Though the ever-busy “Simpsons” studio turned out this little bit last June when Trump made his announcement after a descent on the Trump Tower escalator, Jean says they generally try to avoid specific political commentary on the show so as not to date it.
What’s funny about Trump’s campaign now might not be two terms later, when “The Simpsons” is still running, be they reruns or new seasons.
The venerable cartoon begins its record 27th season Sept. 27 on Fox, with an episode that will feature Lena Dunham and the cast of “Girls” called “every man’s Dream.”
“It’s the episode where Homer and Marge separate,” Jean says. “Notice I don’t say divorce.”
When he mentioned the episode casually earlier this year, “ it was reported and then re-reported. And then CNN had a headline: MARGE AND HOMER SPLIT UP.”
They aren’t. And even if they do, briefly, it will only in the course of an episode.
“The Simpsons” famously doesn’t do long, show-changing arcs. Part of its charm is that the family stays about the same all the time.
Other highlights for season 27?
“We have a Halloween show where Sideshow Bob gets his wish and kills Bart,” Jean says. But because it’s a “Treehouse of Horror” episode, the story is a fantasy. This year, though, the series has both a “Treehouse” and a “real” Halloween episode.
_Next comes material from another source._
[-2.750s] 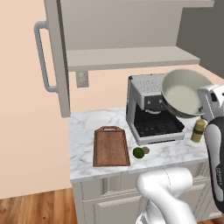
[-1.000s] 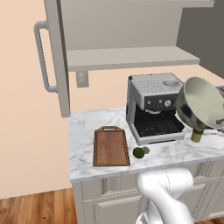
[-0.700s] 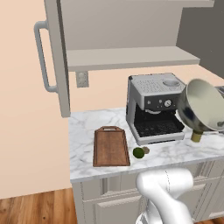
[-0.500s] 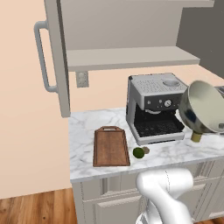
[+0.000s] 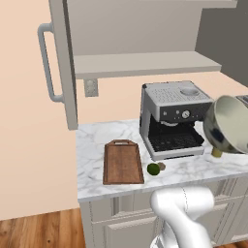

Beyond that, “We have a show where a character is played by both Kate McKinnon and Natalie Maines from the Dixie Chicks. Natalie does the singing and Kate does the voice,” he says.
Plus, he says, “We have a parody of ‘Boyhood’ — or a theft of it. We just show Bart at various ages and how we think he’s going to turn out.”
The most recent contract for “The Simpsons” guarantees 28 seasons and what would be its 625th episode. “But there’s no guarantee beyond that.”